» Task: A verbatim copy of the listing is needed; pictures are to be left out.

» Raw data:
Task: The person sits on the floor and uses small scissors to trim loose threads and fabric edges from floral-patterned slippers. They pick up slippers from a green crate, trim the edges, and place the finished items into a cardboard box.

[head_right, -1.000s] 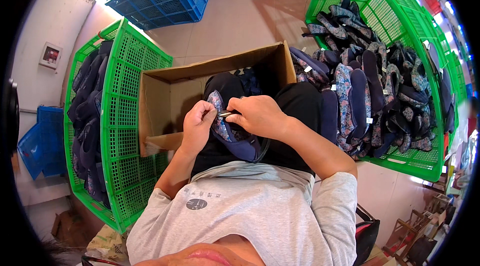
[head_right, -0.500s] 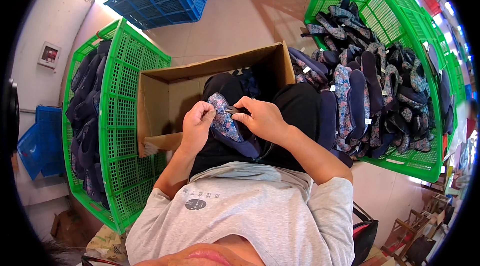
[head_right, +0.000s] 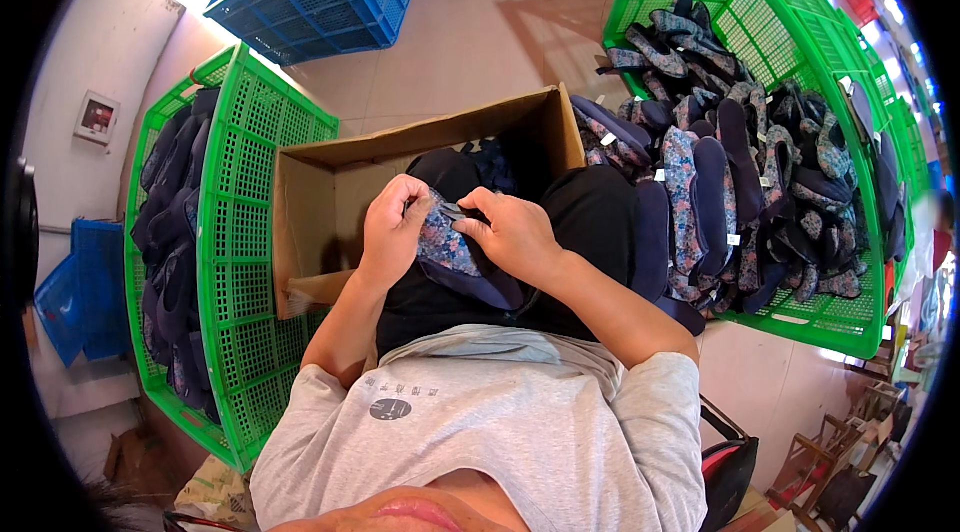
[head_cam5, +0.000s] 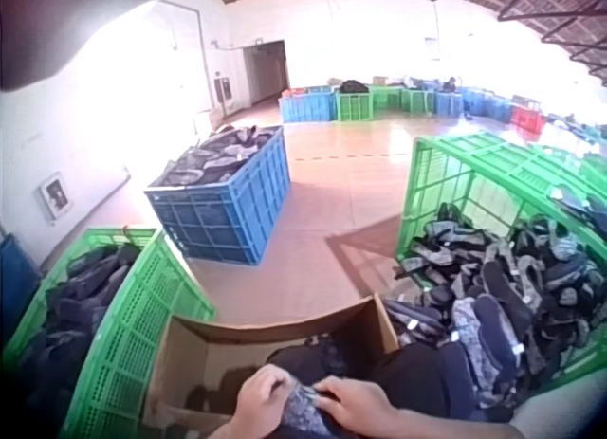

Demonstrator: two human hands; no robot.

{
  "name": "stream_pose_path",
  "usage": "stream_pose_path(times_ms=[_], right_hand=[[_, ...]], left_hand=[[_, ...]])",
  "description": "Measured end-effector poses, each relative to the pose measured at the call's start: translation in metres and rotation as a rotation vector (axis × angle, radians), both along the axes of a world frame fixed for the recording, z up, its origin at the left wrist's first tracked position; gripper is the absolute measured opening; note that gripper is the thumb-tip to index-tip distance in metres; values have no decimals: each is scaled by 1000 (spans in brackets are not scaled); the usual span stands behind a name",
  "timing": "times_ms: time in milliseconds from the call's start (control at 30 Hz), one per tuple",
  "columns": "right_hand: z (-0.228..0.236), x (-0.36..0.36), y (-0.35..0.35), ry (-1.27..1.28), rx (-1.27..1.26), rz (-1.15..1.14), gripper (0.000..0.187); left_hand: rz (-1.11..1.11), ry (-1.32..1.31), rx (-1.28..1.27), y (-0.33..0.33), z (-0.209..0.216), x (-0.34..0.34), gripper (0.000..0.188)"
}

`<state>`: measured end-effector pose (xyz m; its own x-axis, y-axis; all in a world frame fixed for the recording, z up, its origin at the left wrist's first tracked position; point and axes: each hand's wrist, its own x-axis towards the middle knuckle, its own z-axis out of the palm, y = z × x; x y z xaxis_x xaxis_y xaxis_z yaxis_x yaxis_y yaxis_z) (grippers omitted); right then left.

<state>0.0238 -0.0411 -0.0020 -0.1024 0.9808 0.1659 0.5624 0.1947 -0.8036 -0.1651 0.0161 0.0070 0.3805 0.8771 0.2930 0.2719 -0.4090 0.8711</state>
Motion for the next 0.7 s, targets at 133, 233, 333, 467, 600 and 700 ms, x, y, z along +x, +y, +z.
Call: stream_pose_path(times_ms=[133, 233, 333, 467, 600, 700], right_hand=[[1, -2, 3, -20, -11, -20, 26], [-3, -5, 3, -2, -24, -44, 25], [-7, -6, 2, 17, -33, -58, 25], [-24, -10, -3, 154, 21, -103, 31], [-33, -19, -24, 332, -29, -124, 42], [-49, -29, -36, 441, -69, -117, 45]], left_hand=[[15, 6, -29, 1, -1, 2, 9], [28, 17, -51, 1, -3, 2, 8], [30, 22, -56, 2, -3, 2, 8], [54, 3, -58, 12, -1, 7, 9], [10, 28, 49, 42, 3, 31, 7], [-95, 198, 83, 65, 8, 51, 9]])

» Exercise result:
Task: The person sits on the floor and uses small scissors to trim loose threads and fabric edges from floral-patterned slippers. They pick up slippers from a green crate, trim the edges, and place the finished items into a cardboard box.

[head_right, -1.000s] 
[head_right, -0.500s] 
[head_right, +0.000s] 
[head_cam5, +0.000s] 

Demonstrator: two human hands; no robot.

{
  "name": "stream_pose_path",
  "usage": "stream_pose_path(times_ms=[_], right_hand=[[_, ...]], left_hand=[[_, ...]])",
  "description": "Measured end-effector poses, each relative to the pose measured at the call's start: translation in metres and rotation as a rotation vector (axis × angle, radians), both along the axes of a world frame fixed for the recording, z up, its origin at the left wrist's first tracked position; gripper is the absolute measured opening; note that gripper is the thumb-tip to index-tip distance in metres; values have no decimals: each is scaled by 1000 (spans in brackets are not scaled); the usual span stands behind a name",
  "timing": "times_ms: time in milliseconds from the call's start (control at 30 Hz), one per tuple",
  "columns": "right_hand: z (-0.228..0.236), x (-0.36..0.36), y (-0.35..0.35), ry (-1.27..1.28), rx (-1.27..1.26), rz (-1.15..1.14), gripper (0.000..0.187); left_hand: rz (-1.11..1.11), ry (-1.32..1.31), rx (-1.28..1.27), y (-0.33..0.33), z (-0.209..0.216), x (-0.34..0.34), gripper (0.000..0.188)"
}

`<state>`: measured end-effector pose (xyz m; its own x-axis, y-axis; all in a world frame fixed for the recording, z up, its origin at the left wrist's first tracked position; point and axes: each hand's wrist, its own x-axis towards the middle knuckle, its own z-axis out of the palm, y = z × x; x y z xaxis_x xaxis_y xaxis_z yaxis_x yaxis_y yaxis_z) (grippers omitted); right then left.

<state>0.0238 -0.0411 -0.0020 -0.1024 0.9808 0.1659 0.5624 0.1947 -0.8036 -0.1651 0.0161 0.0070 0.3805 0.8771 0.2930 0.2719 -0.4090 0.8711</state>
Motion for the next 0.7 s, targets at 133, 233, 333, 467, 600 and 700 ms, x, y, z along +x, +y, +z.
Call: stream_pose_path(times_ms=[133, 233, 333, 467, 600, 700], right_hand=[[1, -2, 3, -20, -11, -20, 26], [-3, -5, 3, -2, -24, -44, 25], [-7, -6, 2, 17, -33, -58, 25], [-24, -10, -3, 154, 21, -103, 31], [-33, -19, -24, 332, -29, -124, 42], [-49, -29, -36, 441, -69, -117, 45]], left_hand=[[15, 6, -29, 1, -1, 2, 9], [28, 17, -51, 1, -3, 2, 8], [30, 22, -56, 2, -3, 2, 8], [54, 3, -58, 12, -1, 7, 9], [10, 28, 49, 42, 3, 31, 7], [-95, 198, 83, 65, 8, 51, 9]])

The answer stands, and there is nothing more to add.